:: Directions ::
Show every line below where "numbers" appears.

:: Provided material ::

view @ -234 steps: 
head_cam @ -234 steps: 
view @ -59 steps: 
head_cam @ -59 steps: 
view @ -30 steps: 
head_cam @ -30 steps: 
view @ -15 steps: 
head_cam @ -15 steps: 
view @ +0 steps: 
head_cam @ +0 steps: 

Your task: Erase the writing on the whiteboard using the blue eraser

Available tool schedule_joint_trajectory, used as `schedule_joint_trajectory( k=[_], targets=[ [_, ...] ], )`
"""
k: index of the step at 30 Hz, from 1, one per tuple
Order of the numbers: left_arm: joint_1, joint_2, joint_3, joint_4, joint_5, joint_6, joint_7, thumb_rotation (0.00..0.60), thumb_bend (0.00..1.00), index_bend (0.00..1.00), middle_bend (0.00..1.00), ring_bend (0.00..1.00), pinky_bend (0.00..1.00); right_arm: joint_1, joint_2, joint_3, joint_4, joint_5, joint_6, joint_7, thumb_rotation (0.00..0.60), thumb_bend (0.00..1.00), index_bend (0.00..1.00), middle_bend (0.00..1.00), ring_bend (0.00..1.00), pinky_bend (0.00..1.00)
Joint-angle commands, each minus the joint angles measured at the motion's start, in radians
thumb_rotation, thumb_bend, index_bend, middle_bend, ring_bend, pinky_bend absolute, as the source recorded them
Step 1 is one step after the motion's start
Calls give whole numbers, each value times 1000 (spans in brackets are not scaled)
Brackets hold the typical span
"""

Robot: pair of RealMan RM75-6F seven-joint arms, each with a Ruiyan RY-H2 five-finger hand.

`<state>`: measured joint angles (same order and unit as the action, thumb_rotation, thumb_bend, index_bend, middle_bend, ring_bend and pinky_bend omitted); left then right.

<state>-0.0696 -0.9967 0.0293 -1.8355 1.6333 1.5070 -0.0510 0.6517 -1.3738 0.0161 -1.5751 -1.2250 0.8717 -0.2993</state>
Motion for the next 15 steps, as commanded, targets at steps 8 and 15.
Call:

:: Result for this task ::
Order of the numbers: left_arm: joint_1, joint_2, joint_3, joint_4, joint_5, joint_6, joint_7, thumb_rotation (0.00..0.60), thumb_bend (0.00..1.00), index_bend (0.00..1.00), middle_bend (0.00..1.00), ring_bend (0.00..1.00), pinky_bend (0.00..1.00); right_arm: joint_1, joint_2, joint_3, joint_4, joint_5, joint_6, joint_7, thumb_rotation (0.00..0.60), thumb_bend (0.00..1.00), index_bend (0.00..1.00), middle_bend (0.00..1.00), ring_bend (0.00..1.00), pinky_bend (0.00..1.00)
Calls give whole numbers, each value times 1000 (spans in brackets are not scaled)

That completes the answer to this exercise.